WORK INSTRUCTION>
In the reply, include exactly the lines of the entries below from the first to the line with "Spatial labels for", that line included.
======== LISTED RECORDS
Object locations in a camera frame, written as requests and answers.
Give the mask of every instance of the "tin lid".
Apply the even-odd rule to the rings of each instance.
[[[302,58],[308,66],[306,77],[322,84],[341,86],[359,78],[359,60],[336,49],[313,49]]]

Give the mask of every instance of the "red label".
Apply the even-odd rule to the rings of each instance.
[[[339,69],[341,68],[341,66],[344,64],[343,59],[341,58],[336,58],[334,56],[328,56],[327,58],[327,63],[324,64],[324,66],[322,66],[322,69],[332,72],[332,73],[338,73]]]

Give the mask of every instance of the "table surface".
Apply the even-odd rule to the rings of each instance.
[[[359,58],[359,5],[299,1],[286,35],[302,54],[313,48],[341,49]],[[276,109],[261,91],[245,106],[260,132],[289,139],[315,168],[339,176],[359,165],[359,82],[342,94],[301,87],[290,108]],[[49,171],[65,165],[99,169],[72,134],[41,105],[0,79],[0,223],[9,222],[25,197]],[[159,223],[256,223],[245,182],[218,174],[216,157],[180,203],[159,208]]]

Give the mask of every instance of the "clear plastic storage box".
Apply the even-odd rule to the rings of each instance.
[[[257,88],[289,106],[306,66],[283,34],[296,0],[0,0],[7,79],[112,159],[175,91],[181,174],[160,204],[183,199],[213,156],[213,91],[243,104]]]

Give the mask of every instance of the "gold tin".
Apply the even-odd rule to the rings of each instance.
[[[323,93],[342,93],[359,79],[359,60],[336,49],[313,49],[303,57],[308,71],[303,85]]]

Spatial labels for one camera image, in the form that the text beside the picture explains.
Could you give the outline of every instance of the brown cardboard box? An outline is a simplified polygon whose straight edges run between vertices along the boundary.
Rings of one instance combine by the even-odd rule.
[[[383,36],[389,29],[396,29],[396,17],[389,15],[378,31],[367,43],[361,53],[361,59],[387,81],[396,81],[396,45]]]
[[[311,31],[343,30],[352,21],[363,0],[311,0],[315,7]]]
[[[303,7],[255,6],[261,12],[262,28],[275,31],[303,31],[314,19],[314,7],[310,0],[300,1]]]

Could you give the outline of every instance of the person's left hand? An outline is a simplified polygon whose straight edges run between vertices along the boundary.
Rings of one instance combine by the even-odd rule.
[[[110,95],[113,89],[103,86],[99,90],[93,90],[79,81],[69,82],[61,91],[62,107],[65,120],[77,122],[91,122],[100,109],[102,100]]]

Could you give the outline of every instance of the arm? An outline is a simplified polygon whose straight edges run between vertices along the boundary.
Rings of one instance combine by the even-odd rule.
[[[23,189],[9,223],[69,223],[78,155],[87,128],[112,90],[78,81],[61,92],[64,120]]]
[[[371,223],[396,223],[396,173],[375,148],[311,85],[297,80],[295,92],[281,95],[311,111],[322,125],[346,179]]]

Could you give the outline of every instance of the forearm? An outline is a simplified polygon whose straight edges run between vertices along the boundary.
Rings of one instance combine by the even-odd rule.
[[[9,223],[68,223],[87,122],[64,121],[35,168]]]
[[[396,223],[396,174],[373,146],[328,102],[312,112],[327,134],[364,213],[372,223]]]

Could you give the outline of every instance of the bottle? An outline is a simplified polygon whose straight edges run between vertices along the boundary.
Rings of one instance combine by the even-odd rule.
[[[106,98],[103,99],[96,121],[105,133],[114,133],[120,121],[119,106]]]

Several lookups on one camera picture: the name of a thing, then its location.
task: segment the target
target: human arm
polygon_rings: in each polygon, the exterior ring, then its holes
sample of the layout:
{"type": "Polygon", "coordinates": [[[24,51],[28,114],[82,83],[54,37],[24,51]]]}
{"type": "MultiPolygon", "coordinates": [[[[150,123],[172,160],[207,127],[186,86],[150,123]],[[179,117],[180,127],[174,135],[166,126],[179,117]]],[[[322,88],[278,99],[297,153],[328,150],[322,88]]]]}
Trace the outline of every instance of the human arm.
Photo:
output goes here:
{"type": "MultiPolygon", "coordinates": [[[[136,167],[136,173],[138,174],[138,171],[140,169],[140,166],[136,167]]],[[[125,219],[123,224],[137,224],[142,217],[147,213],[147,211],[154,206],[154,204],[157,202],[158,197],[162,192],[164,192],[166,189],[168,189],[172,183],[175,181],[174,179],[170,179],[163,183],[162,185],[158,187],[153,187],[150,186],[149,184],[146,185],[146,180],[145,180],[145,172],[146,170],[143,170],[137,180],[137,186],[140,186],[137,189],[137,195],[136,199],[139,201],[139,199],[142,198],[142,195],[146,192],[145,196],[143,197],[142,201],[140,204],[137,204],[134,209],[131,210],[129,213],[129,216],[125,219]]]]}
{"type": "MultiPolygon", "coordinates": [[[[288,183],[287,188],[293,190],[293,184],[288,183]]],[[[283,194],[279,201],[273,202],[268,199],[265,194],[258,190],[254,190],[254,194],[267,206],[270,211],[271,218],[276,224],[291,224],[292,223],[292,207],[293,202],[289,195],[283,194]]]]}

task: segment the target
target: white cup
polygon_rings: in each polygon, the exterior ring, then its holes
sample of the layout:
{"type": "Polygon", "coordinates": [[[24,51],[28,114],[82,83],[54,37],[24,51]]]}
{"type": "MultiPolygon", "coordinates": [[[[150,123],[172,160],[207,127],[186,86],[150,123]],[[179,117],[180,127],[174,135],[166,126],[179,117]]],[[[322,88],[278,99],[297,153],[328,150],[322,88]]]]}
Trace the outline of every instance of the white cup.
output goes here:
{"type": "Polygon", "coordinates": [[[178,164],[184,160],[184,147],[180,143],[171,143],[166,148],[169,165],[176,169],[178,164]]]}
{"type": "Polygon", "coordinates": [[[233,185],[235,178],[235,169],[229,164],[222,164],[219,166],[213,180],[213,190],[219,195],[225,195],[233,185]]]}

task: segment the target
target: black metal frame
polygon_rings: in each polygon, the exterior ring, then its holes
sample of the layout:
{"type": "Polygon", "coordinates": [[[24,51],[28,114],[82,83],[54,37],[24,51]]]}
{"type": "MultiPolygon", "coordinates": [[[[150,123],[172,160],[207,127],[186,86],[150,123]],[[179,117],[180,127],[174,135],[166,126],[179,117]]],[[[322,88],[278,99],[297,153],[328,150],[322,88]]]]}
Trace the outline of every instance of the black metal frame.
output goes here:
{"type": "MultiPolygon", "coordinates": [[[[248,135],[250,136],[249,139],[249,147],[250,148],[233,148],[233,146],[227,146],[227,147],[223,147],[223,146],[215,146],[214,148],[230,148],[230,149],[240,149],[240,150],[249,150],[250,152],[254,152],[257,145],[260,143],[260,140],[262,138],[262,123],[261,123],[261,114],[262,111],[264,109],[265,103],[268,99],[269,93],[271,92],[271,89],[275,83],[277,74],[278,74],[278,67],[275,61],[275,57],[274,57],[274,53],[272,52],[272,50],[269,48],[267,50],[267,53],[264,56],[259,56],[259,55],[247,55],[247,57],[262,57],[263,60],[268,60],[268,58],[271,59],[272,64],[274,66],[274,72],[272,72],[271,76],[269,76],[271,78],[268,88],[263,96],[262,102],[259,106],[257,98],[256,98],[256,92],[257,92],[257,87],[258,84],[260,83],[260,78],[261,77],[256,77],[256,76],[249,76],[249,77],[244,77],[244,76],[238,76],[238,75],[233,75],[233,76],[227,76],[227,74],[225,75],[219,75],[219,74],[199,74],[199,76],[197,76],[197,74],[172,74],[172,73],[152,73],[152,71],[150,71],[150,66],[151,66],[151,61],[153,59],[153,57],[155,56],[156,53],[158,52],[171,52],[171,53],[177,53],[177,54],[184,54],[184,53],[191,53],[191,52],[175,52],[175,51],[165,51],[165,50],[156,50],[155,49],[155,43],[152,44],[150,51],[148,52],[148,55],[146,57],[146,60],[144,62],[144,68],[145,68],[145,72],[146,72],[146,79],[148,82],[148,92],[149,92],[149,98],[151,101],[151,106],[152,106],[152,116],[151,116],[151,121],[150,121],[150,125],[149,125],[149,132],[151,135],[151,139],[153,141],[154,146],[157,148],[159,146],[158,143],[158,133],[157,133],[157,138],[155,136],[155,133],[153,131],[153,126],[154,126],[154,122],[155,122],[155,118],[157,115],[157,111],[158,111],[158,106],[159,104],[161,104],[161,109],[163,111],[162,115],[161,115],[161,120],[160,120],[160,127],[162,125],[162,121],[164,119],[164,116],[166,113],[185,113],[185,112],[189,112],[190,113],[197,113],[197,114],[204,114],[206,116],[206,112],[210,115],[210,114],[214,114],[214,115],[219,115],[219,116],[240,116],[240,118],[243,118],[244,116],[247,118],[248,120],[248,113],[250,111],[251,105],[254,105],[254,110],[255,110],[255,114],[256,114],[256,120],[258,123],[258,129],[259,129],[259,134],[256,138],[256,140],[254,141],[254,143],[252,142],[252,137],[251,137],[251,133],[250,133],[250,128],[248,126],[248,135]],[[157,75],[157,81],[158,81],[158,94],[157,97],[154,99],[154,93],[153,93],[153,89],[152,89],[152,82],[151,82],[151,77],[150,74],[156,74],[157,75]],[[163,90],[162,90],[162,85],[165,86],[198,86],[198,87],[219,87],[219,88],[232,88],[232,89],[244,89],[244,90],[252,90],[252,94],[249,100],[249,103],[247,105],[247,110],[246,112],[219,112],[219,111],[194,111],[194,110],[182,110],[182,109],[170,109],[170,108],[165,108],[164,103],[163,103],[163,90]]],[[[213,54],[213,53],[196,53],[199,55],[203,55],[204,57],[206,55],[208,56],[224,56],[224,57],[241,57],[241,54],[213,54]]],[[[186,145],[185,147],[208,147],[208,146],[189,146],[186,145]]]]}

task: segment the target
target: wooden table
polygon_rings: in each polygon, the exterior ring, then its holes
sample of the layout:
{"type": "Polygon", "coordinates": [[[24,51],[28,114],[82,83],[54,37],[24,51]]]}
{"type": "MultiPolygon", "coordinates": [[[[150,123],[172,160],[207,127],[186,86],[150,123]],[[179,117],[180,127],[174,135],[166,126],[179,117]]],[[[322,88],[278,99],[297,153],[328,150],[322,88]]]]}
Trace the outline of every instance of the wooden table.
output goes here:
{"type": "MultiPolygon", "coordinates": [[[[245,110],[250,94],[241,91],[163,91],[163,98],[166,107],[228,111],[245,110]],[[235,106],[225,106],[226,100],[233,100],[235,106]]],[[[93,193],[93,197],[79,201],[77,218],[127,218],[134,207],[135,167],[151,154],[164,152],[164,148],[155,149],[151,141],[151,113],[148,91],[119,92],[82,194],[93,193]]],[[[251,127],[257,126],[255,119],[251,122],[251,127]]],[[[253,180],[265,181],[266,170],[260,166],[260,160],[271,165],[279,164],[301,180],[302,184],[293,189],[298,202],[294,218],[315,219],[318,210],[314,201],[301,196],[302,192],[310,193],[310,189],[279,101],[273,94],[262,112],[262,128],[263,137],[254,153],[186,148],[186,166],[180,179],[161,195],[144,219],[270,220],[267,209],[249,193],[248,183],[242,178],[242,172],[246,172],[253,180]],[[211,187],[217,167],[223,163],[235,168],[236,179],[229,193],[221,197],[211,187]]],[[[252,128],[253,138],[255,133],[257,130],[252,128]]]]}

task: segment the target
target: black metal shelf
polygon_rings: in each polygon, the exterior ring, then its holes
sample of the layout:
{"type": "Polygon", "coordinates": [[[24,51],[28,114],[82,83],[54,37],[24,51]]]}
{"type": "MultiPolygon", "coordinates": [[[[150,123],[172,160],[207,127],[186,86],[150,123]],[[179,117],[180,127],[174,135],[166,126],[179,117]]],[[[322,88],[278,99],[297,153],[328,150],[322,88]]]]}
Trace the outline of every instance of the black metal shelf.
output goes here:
================
RESULT OF THE EXERCISE>
Object locations in a camera frame, written as requests and answers.
Give the mask of every instance of the "tin lid".
Apply the even-odd rule to the rings of each instance.
[[[302,58],[308,66],[306,77],[322,84],[341,86],[359,78],[359,60],[336,49],[313,49]]]

Give the mask of every instance of the "red label".
Apply the even-odd rule to the rings of each instance.
[[[339,69],[341,68],[341,66],[344,64],[343,59],[341,58],[336,58],[334,56],[328,56],[327,58],[327,63],[324,64],[324,66],[322,66],[322,69],[332,72],[332,73],[338,73]]]

Give the mask of every instance of the "table surface".
Apply the even-odd rule to the rings of each instance.
[[[359,58],[359,5],[299,1],[286,35],[302,54],[313,48],[341,49]],[[276,109],[261,91],[245,106],[260,132],[289,139],[315,168],[339,176],[359,165],[359,82],[342,94],[301,87],[290,108]],[[49,171],[65,165],[99,169],[72,134],[41,105],[0,79],[0,223],[9,222],[25,197]],[[159,223],[256,223],[245,182],[218,174],[216,157],[180,203],[159,208]]]

Give the mask of every instance of the "clear plastic storage box".
Apply the even-odd rule to the rings of each instance.
[[[257,88],[289,106],[306,66],[283,34],[296,0],[0,0],[7,79],[112,159],[175,91],[181,174],[160,204],[183,199],[213,156],[213,91],[243,104]]]

Give the mask of every instance of the "gold tin".
Apply the even-odd rule to the rings of each instance.
[[[323,93],[342,93],[359,79],[359,60],[336,49],[313,49],[303,57],[308,71],[303,85]]]

Spatial labels for one camera image, in the form that the text beside the picture explains.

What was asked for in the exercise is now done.